Tuttavia, tali limitazioni devono rispettare rigorose condizioni procedurali.


Il nodo decisivo: la violazione dell’articolo 3 della Direttiva 2000/31/CE

La pronuncia individua il vero vizio della delibera AGCom nella mancata osservanza delle procedure di cooperazione europea previste dall’articolo 3, paragrafo 4, della Direttiva e-commerce.

Secondo il TAR:

  • l’Italia avrebbe dovuto previamente interloquire con lo Stato membro di stabilimento del prestatore;
  • sarebbe stata necessaria la preventiva notifica alla Commissione europea;
  • tali adempimenti non possono essere effettuati “a posteriori”.

Di conseguenza, la delibera è stata annullata limitatamente alla parte relativa all’efficacia immediata delle misure nei confronti dei fornitori stabiliti in altri Stati membri.

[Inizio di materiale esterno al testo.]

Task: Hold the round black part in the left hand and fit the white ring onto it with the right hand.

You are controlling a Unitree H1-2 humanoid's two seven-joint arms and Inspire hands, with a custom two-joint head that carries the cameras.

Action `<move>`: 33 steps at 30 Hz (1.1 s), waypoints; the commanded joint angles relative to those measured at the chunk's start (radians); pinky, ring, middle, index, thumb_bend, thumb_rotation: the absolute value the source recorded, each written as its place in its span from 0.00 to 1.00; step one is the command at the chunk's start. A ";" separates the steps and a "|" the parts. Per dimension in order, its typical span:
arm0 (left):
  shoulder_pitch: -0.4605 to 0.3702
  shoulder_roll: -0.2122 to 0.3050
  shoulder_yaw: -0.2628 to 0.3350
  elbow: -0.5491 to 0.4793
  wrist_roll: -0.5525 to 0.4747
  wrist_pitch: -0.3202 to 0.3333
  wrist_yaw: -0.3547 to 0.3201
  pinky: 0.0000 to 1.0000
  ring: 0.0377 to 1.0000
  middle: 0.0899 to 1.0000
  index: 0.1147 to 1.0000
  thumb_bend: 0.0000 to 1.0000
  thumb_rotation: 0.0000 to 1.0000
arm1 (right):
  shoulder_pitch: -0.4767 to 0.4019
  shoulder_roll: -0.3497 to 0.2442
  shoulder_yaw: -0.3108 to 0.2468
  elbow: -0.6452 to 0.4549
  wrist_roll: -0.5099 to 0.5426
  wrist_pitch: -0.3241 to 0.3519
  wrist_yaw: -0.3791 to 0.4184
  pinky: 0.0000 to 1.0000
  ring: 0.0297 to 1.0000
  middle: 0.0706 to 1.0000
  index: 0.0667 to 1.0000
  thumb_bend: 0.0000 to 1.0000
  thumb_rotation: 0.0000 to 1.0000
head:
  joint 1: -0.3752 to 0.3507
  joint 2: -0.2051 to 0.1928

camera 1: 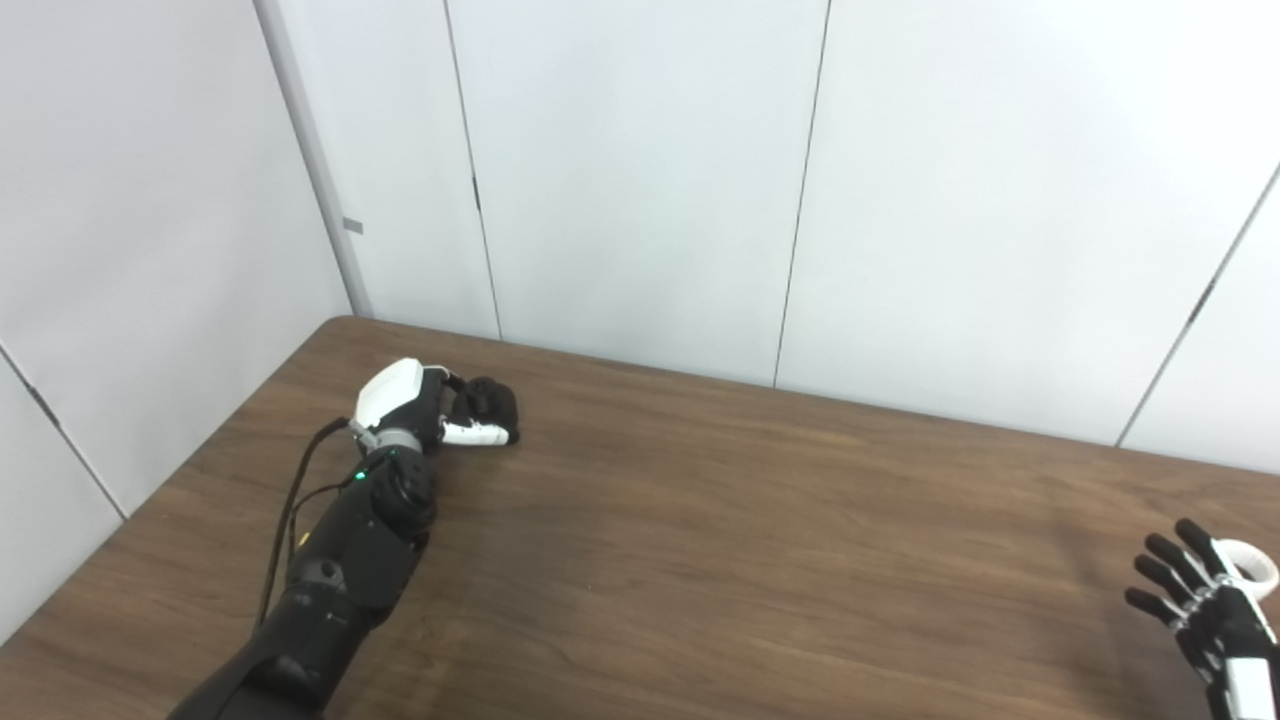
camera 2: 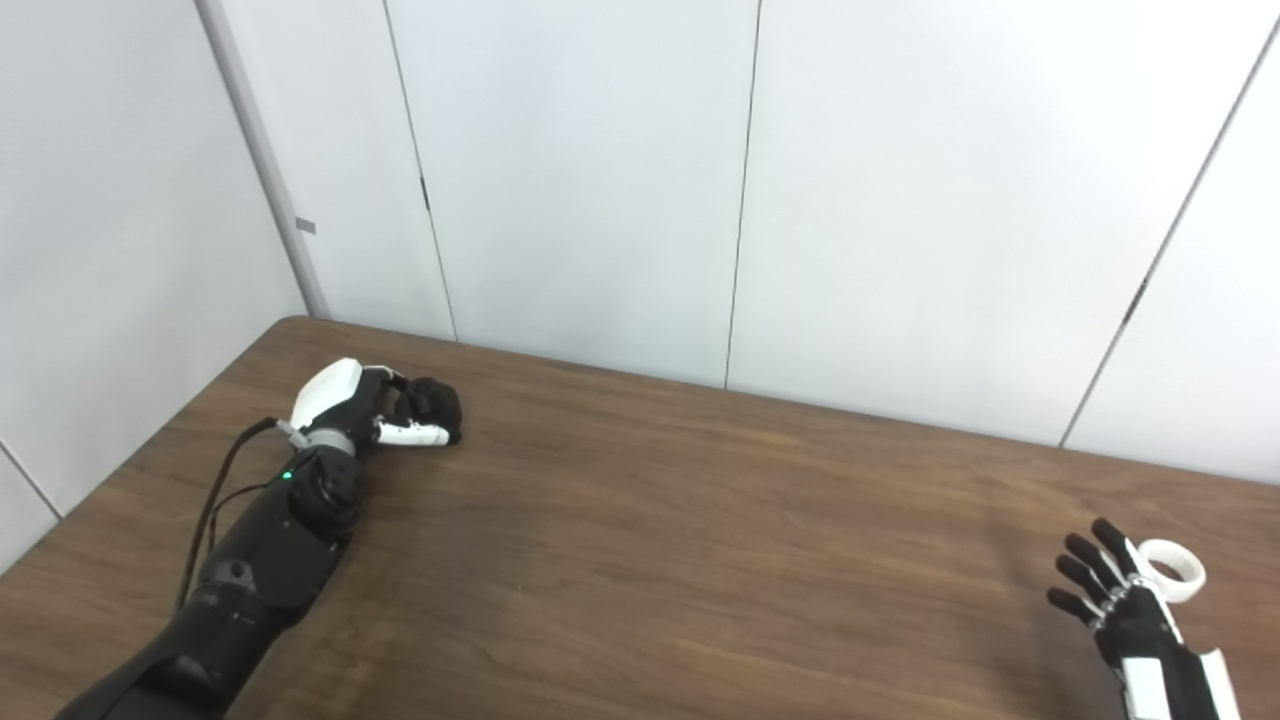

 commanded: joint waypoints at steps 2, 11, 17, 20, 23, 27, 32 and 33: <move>-0.042 0.032 0.020 -0.013 -0.016 -0.052 0.038 1.00 0.95 0.81 0.47 0.61 0.10 | 0.115 0.049 0.026 0.094 0.006 -0.005 -0.003 0.79 0.87 0.89 0.93 0.62 1.00 | 0.000 0.003; -0.023 0.029 0.032 -0.052 -0.040 -0.071 0.048 1.00 0.90 0.75 0.41 0.52 0.05 | 0.115 0.053 0.026 0.090 -0.007 -0.002 -0.012 0.79 0.86 0.88 0.92 0.64 1.00 | 0.000 0.006; -0.008 0.039 0.016 -0.097 -0.024 -0.066 0.037 1.00 0.90 0.75 0.41 0.52 0.05 | 0.113 0.055 0.026 0.091 0.001 -0.001 -0.008 0.79 0.87 0.88 0.93 0.64 1.00 | -0.003 0.009; 0.009 0.049 -0.001 -0.151 -0.004 -0.061 0.028 1.00 0.88 0.74 0.41 0.52 0.05 | 0.112 0.056 0.027 0.094 0.001 -0.005 -0.007 0.79 0.87 0.88 0.93 0.62 1.00 | -0.007 0.011; 0.043 0.048 -0.011 -0.257 0.011 -0.040 0.010 1.00 0.88 0.73 0.42 0.52 0.05 | 0.112 0.057 0.030 0.091 -0.003 -0.001 -0.007 0.81 0.87 0.88 0.93 0.63 1.00 | -0.013 0.012; 0.093 0.032 -0.030 -0.429 0.040 0.035 -0.054 1.00 0.90 0.74 0.41 0.52 0.05 | 0.113 0.061 0.034 0.084 -0.013 0.005 -0.012 0.80 0.87 0.88 0.93 0.63 1.00 | -0.023 0.017; 0.140 -0.001 -0.041 -0.582 0.089 0.098 -0.135 1.00 0.89 0.74 0.41 0.52 0.05 | 0.112 0.064 0.038 0.084 -0.030 -0.002 -0.016 0.80 0.87 0.89 0.93 0.63 1.00 | -0.037 0.022; 0.151 -0.012 -0.039 -0.613 0.103 0.101 -0.158 1.00 0.89 0.73 0.41 0.52 0.05 | 0.112 0.065 0.039 0.082 -0.035 0.001 -0.019 0.80 0.87 0.89 0.93 0.63 1.00 | -0.043 0.023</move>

Digital Services Act e armonizzazione incompleta

Di particolare interesse scientifico è il passaggio motivazionale nel quale il TAR riconosce l’assenza, allo stato attuale, di un modello europeo uniforme di age verification.

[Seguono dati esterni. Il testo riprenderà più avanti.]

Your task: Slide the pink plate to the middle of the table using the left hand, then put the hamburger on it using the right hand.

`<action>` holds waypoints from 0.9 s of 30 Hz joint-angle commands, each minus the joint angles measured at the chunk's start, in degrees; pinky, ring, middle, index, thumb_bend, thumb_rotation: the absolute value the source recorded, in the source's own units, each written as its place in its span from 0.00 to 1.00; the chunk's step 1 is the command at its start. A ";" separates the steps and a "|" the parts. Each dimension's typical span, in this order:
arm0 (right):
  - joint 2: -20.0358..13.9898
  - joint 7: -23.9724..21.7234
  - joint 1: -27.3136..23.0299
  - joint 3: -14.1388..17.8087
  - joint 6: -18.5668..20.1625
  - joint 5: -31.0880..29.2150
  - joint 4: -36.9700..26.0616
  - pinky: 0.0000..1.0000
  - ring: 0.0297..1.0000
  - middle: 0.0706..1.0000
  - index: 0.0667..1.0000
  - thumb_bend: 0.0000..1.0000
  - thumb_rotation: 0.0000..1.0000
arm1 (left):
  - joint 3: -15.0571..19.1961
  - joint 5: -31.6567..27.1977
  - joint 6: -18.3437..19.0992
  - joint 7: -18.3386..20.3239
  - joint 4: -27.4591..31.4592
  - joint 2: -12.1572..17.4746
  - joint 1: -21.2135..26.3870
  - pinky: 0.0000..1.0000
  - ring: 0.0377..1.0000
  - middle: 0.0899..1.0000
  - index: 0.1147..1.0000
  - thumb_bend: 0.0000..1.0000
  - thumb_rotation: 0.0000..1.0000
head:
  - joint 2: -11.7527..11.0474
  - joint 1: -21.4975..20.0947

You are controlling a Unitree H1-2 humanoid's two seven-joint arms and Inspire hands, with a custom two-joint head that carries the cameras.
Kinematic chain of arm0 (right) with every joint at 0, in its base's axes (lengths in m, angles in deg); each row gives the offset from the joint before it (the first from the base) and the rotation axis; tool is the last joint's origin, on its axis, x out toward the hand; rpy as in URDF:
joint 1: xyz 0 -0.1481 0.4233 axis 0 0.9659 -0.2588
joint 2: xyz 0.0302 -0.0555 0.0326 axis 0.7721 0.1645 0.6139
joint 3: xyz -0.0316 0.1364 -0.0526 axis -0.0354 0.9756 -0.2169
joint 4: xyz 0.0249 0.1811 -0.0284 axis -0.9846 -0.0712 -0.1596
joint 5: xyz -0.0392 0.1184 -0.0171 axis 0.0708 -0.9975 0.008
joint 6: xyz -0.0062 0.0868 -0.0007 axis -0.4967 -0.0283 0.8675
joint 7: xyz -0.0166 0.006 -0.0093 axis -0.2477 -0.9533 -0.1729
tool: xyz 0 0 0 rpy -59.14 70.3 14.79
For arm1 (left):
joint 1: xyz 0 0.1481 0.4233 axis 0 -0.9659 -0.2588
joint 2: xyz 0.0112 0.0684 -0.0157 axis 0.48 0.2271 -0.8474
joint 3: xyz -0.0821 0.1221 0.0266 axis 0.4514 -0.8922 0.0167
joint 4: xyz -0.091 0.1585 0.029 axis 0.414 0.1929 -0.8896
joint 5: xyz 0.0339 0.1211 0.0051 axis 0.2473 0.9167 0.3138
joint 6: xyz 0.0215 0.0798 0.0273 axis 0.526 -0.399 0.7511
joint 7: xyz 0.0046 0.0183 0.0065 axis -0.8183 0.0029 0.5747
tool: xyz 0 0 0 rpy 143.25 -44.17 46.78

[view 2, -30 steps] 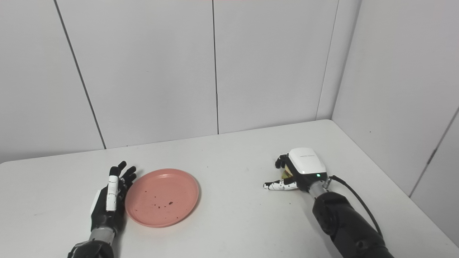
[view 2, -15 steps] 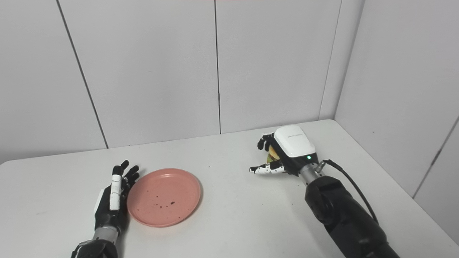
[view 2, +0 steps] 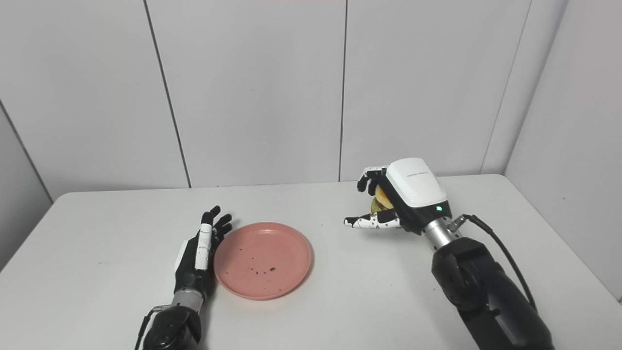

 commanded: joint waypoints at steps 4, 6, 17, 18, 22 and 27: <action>2.61 1.36 -4.75 -1.28 -3.50 0.08 1.66 0.33 0.38 0.44 0.48 0.65 0.63 | -1.35 -0.02 1.19 0.58 -0.17 -2.61 1.80 1.00 0.92 0.89 0.92 0.94 0.94 | -0.17 1.70; 3.89 1.96 -5.41 -2.21 -3.76 0.86 2.82 0.37 0.39 0.44 0.49 0.67 0.66 | -1.30 -0.11 1.25 0.42 -0.20 -2.87 1.81 1.00 0.92 0.89 0.92 0.94 0.94 | -0.24 2.06; 10.16 2.17 -8.24 -4.85 -5.37 0.57 6.58 0.32 0.35 0.40 0.49 0.69 0.71 | -1.80 1.37 0.41 -0.57 -0.62 -3.68 1.79 1.00 0.92 0.88 0.91 0.92 0.96 | -0.35 4.54; 10.53 2.44 -8.46 -5.00 -5.67 0.63 6.99 0.33 0.37 0.42 0.48 0.69 0.70 | -1.83 1.43 0.40 -0.61 -0.64 -3.72 1.78 1.00 0.92 0.88 0.91 0.91 0.97 | -0.35 4.54; 11.90 2.12 -9.44 -6.13 -5.33 1.47 7.88 0.38 0.43 0.48 0.48 0.68 0.71 | -1.76 1.51 0.16 -0.69 -0.82 -4.02 1.68 0.99 0.93 0.87 0.89 0.91 0.96 | -0.29 5.94; 13.00 2.39 -9.96 -6.90 -5.95 1.62 8.61 0.33 0.38 0.44 0.48 0.68 0.68 | -1.90 1.78 -0.40 -0.80 -1.12 -4.24 1.60 0.99 0.92 0.86 0.87 0.91 0.98 | -0.24 7.04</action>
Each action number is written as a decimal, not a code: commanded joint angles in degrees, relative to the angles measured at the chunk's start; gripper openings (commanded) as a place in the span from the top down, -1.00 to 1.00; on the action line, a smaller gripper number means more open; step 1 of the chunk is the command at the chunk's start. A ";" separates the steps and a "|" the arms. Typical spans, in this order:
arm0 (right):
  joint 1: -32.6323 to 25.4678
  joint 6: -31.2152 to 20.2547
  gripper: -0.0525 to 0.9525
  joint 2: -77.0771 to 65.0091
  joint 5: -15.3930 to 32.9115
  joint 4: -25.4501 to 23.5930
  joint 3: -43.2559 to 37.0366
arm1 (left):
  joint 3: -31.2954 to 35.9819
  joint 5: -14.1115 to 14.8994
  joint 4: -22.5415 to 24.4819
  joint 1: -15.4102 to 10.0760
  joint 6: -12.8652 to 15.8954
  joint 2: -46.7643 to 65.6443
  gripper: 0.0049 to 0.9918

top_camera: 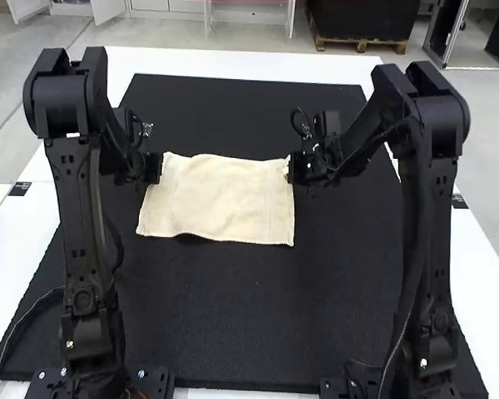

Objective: Fold the towel.

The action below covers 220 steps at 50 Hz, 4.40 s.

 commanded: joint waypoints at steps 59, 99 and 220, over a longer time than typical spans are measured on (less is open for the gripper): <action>-2.80 0.04 0.93 -21.78 -9.41 -11.71 -10.92 | -8.52 13.25 -20.96 9.16 6.54 -22.88 0.96; -2.80 -0.14 0.93 -29.25 -11.34 -15.66 -21.03 | -21.09 11.49 -22.81 13.82 8.65 -33.60 0.96; 5.19 -1.28 -0.72 -16.15 -8.27 -3.27 -24.37 | -26.63 7.80 -5.32 21.38 -5.33 -41.24 -0.96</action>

Il Collegio osserva come il Digital Services Act persegua una progressiva armonizzazione dei sistemi nazionali, senza tuttavia aver ancora definito standard tecnici vincolanti ed omogenei.

In tale scenario, gli Stati membri possono adottare discipline transitorie, purché rispettose:

  • del principio di proporzionalità;
  • della cooperazione leale;
  • delle procedure previste dal diritto europeo.

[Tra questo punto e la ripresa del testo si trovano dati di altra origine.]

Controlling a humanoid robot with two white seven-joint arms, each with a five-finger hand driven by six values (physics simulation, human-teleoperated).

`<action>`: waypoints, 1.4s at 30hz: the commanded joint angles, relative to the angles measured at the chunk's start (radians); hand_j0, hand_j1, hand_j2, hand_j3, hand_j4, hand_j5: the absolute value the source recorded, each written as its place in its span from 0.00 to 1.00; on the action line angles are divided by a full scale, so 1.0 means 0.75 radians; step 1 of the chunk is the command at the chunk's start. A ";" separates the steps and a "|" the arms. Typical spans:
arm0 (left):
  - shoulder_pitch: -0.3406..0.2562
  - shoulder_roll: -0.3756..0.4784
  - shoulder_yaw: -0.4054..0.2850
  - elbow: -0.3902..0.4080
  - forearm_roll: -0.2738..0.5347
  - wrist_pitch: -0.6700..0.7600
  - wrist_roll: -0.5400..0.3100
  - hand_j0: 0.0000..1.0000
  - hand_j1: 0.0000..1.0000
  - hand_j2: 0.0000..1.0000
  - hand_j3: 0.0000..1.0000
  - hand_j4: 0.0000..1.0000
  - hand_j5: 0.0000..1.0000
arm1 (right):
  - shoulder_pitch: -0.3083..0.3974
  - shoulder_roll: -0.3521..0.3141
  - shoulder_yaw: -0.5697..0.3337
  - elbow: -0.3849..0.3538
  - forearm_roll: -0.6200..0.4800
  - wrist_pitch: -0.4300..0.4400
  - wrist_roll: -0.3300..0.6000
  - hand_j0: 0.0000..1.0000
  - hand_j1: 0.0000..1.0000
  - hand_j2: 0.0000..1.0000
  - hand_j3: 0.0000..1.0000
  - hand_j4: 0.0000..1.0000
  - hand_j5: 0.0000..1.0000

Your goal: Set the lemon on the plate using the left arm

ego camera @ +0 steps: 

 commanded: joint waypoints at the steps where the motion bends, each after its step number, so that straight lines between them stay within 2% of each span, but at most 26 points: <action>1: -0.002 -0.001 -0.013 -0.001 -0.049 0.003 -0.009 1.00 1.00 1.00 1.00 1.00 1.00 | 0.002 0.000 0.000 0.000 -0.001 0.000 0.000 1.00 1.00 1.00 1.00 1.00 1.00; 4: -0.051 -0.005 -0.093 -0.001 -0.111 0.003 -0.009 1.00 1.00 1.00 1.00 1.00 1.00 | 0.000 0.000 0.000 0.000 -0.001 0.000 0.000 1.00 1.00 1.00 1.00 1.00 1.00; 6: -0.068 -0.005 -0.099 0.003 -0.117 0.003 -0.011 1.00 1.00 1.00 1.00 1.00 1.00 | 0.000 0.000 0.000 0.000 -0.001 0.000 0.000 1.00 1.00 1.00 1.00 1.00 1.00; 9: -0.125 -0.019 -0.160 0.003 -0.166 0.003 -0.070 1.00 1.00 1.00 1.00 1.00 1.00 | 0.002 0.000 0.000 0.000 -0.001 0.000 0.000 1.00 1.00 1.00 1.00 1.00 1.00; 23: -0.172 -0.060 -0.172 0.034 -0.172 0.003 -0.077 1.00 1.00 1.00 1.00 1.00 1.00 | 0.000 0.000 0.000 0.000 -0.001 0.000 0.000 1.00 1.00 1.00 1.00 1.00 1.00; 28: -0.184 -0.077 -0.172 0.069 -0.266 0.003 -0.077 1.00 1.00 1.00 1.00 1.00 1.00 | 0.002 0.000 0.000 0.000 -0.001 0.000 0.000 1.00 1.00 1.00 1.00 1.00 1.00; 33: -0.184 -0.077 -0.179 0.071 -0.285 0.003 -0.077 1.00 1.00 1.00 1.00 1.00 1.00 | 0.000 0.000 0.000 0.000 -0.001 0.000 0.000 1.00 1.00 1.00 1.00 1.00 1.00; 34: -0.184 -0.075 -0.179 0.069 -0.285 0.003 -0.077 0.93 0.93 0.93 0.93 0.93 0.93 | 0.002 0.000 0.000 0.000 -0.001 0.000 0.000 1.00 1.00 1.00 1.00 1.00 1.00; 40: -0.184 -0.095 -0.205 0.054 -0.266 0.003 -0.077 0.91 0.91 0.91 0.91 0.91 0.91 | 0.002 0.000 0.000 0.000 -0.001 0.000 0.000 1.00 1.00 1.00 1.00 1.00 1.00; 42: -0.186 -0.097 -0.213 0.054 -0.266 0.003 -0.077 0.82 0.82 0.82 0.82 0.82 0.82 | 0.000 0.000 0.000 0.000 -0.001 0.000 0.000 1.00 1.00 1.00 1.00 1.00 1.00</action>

La disciplina del Decreto Caivano viene dunque qualificata come misura transitoria legittima, destinata a colmare il vuoto normativo europeo.


Age verification, GDPR e tutela della privacy

La sentenza affronta anche il delicato rapporto tra verifica dell’età e protezione dei dati personali.

Il TAR esclude la violazione del GDPR, evidenziando che:

  • la delibera AGCom era stata adottata previo parere del Garante Privacy;
  • non venivano imposte specifiche tecnologie invasive;
  • il sistema si limitava a fissare principi generali di adeguamento.

Secondo il Collegio, il diritto alla protezione dei dati personali deve essere bilanciato con il superiore interesse alla tutela dello sviluppo psicofisico dei minori.


Le implicazioni della sentenza n. 6283/2026

La pronuncia del TAR Lazio rappresenta un precedente di grande rilevanza nel diritto amministrativo digitale e nel diritto europeo dei servizi online.

La decisione:

  • conferma la legittimità delle misure di protezione dei minori online;
  • ribadisce la centralità del principio di libera circolazione dei servizi;
  • rafforza il ruolo della cooperazione tra Stati membri;
  • valorizza il principio di leale collaborazione europea;
  • chiarisce i limiti dell’intervento regolatorio nazionale in materia digitale.

La sentenza costituisce inoltre uno dei primi arresti giurisprudenziali italiani di sistematica interpretazione del rapporto tra Digital Services Act, GDPR e Direttiva e-commerce.


Conclusioni

La sentenza n. 6283/2026 del TAR Lazio segna un punto di equilibrio tra due esigenze fondamentali dell’ordinamento contemporaneo:

  • la protezione dei minori nell’ambiente digitale;
  • la salvaguardia delle libertà economiche europee.

Il Collegio amministrativo romano ha riconosciuto la legittimità dell’intervento nazionale introdotto dal Decreto Caivano, purché esercitato nel rispetto delle procedure di cooperazione previste dal diritto dell’Unione Europea.

La decisione dimostra come la trasformazione digitale richieda un continuo bilanciamento tra interessi costituzionali, tutela della persona e dinamiche del mercato unico europeo.

In attesa di un sistema europeo armonizzato di age verification, gli Stati membri conservano dunque uno spazio di intervento normativo, purché conforme ai principi di proporzionalità, cooperazione e rispetto delle competenze sovranazionali.